Toen ik aan mevrouw had uitgelegd wat de stand van zaken was, hoe de risico’s lagen, en wat de vooruitzichten waren, keek ze me vredig aan, en zei: “Mijn man is twee jaar geleden overleden, dokter, en elke dag verlang ik naar hem toe te kunnen gaan. Dat moment is nu gekomen. Het is goed, zo. Doe maar niks.”

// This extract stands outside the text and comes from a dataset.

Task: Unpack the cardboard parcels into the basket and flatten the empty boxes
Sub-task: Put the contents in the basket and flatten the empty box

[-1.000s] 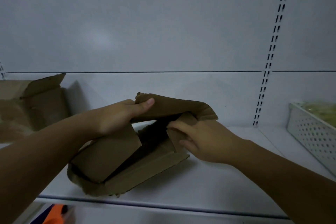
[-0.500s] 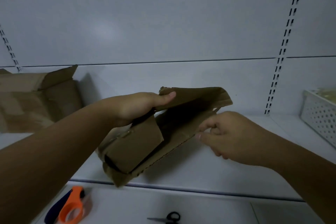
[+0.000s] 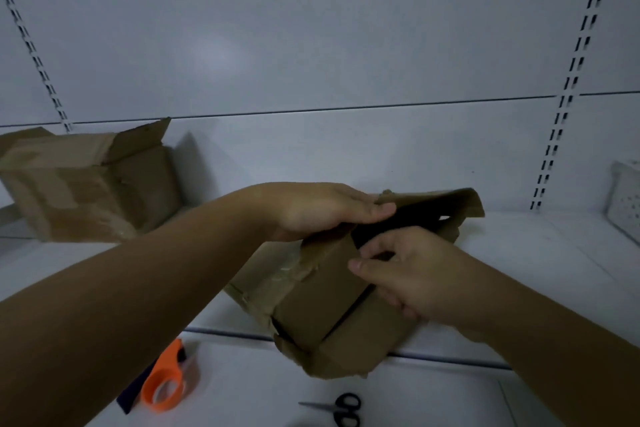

‘Mijn man is twee jaar geleden overleden, dokter, en elke dag verlang ik naar hem toe te kunnen gaan’

Hiermee verloste ze mij in een klap van mijn dilemma. Maar niet van mijn drang iets te doen. Ik vond het ongelooflijk moeilijk, zelfs op de nadrukkelijke wens van de patiënt, op mijn handen te zitten.  In gedachten bleef ik terugkomen op het besluit: had ik niet toch…? Had ik de beslissing wel aan de patiënte moeten laten?  Had ik niet meer moeten aandringen, overtuigender moeten zijn? Want nu ging mevrouw dood. Dat zij naar die dood verlangde, legde op de een of andere manier geen gewicht in de schaal. Nu terugkijkend mijn jongere zelf, zie ik mijn goede bedoelingen, mijn betrokkenheid, maar ook mijn arrogantie en mijn onvermogen om te gaan met haar dood. Want hoezo wist ik het beter dan mevrouw zelf wat belangrijk voor haar is? Hoezo moest ik druk op haar uitoefenen, alleen omdat ik het moeilijk vind om op mijn handen te zitten?

De verpleegkundige gaf mij thee. “Wees niet zo streng voor jezelf. Deze mevrouw heeft het afgelopen jaar zes keer hier opgenomen gelegen, en elke keer zei ze tegen ons dat ze zo verlangde om te mogen sterven. De cardiologen wilden daar niet van horen, maar jij wel. Je hebt het goed gedaan.”

De thee was fijn, maar dit gesprek was weldadig. Ik ben de verpleegkundige nog steeds dankbaar voor deze woorden.